Reading text format from Excel using Microsoft.Office.Interop.Excel

2

I am trying to read text format e.g. the Strikethough property via

myworksheet.Cells[row, col].DisplayFormat.Style.Font.Strikethrough;

However, the result is always false, not matter what the actual formatting is.

Right before that, I read the value of the same cell using:

myworksheet.Cells[row, col].Value;

And get the correct value.

When I try using the debugger to read myworksheet.Cells[row, col].DisplayFormat.Style.Font.Strikethrough I receive false.

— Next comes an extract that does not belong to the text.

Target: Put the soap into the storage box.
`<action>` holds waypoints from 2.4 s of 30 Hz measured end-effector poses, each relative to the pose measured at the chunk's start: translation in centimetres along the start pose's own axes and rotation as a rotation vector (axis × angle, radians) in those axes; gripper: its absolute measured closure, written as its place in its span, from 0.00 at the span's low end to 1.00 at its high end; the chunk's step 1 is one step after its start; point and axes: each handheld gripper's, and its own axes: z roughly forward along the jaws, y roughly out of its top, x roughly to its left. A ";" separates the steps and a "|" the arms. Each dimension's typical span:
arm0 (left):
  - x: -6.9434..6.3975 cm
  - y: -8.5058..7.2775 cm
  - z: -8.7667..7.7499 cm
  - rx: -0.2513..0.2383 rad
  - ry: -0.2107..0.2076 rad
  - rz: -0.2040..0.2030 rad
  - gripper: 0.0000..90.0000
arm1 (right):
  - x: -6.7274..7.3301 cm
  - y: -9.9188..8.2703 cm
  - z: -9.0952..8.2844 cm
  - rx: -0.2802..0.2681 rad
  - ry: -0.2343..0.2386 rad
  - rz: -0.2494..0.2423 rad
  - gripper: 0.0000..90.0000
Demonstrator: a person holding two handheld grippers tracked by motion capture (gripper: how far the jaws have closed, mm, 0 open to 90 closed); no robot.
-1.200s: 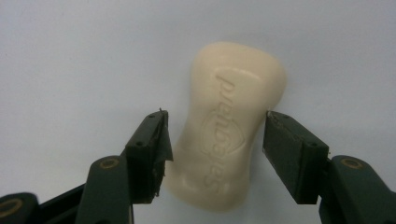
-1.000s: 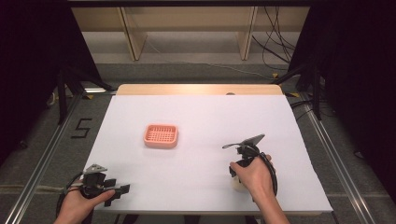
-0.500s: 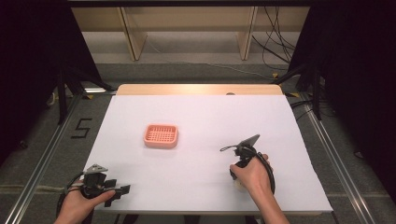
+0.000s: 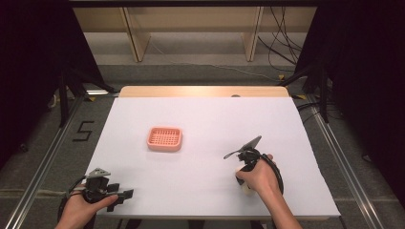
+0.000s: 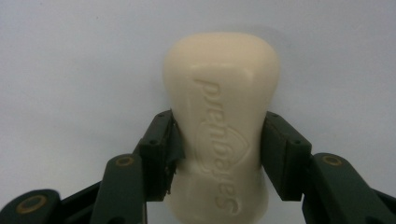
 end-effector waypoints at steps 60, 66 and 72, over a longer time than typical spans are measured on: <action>-0.3 -0.1 -0.1 -0.060 -0.030 0.020 0.35 | -2.5 -0.9 -1.6 -0.114 0.068 -0.394 0.56; -0.5 -0.3 -0.1 -0.051 -0.052 0.037 0.35 | -2.6 -0.4 -2.0 -0.119 0.043 -0.517 0.56; -0.5 -0.4 -0.3 -0.046 -0.043 0.054 0.35 | -2.2 -0.2 -2.2 -0.114 0.080 -0.743 0.56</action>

When I try using the debugger to read the format's Font and see its properties I get:

screenshot

Exception details:

Strikethrough {System.Reflection.TargetInvocationException: Exception has been thrown by the target of an invocation. ---> System.Runtime.InteropServices.COMException: Old format or invalid type library. (Exception from HRESULT: 0x80028018 (TYPE_E_INVDATAREAD)) --- End of inner exception stack trace --- at System.RuntimeType.InvokeDispMethod(String name, BindingFlags invokeAttr, Object target, Object[] args, Boolean[] byrefModifiers, Int32 culture, String[] namedParameters) at System.RuntimeType.InvokeMember(String name, BindingFlags bindingFlags, Binder binder, Object target, Object[] providedArgs, ParameterModifier[] modifiers, CultureInfo culture, String[] namedParams) at System.Dynamic.IDispatchComObject.GetMembers(IEnumerable`1 names)} System.Reflection.TargetInvocationException

I have Office 2010 x86 installed on a Windows 7 SP1 x64 OS and I'm referencing Microsoft.Office.Interop.Excel version 14 from a .NET 4.0 project.

I created the .xlsx file programmatically using the same library and added the text formatting manually via Excel's UI.

The exception thrown by the access via debugger (watch and immediate) hints that the library version may be out of date, however, version 14 seems to be the correct version (http://www.microsoft.com/en-us/download/details.aspx?id=3508).

What am I missing?

.net
excel
office-interop
asked on Stack Overflow Jul 25, 2012 by Danny Varod

2 Answers

2

Found the cause and solution...

Apparently, the format is per character, not per cell.

Checking instead if there are any cells that have strikethrough formatting works:

for (int ch = 1; ch <= cell.Characters.Count; ch++)
{
    if (cell.Characters[ch, 1].Font.Strikethrough)
    {
        hasStrikeThrough = true;
        break;
     }
}

However, this only works is the cell's value is a string (doesn't work if value is bool for instance). - By works only for strings, I mean that for other formats I get an exception.

answered on Stack Overflow Jul 25, 2012 by Danny Varod
1

In VBA you'd typically just call Cells(r,c).Font directly, without the Style.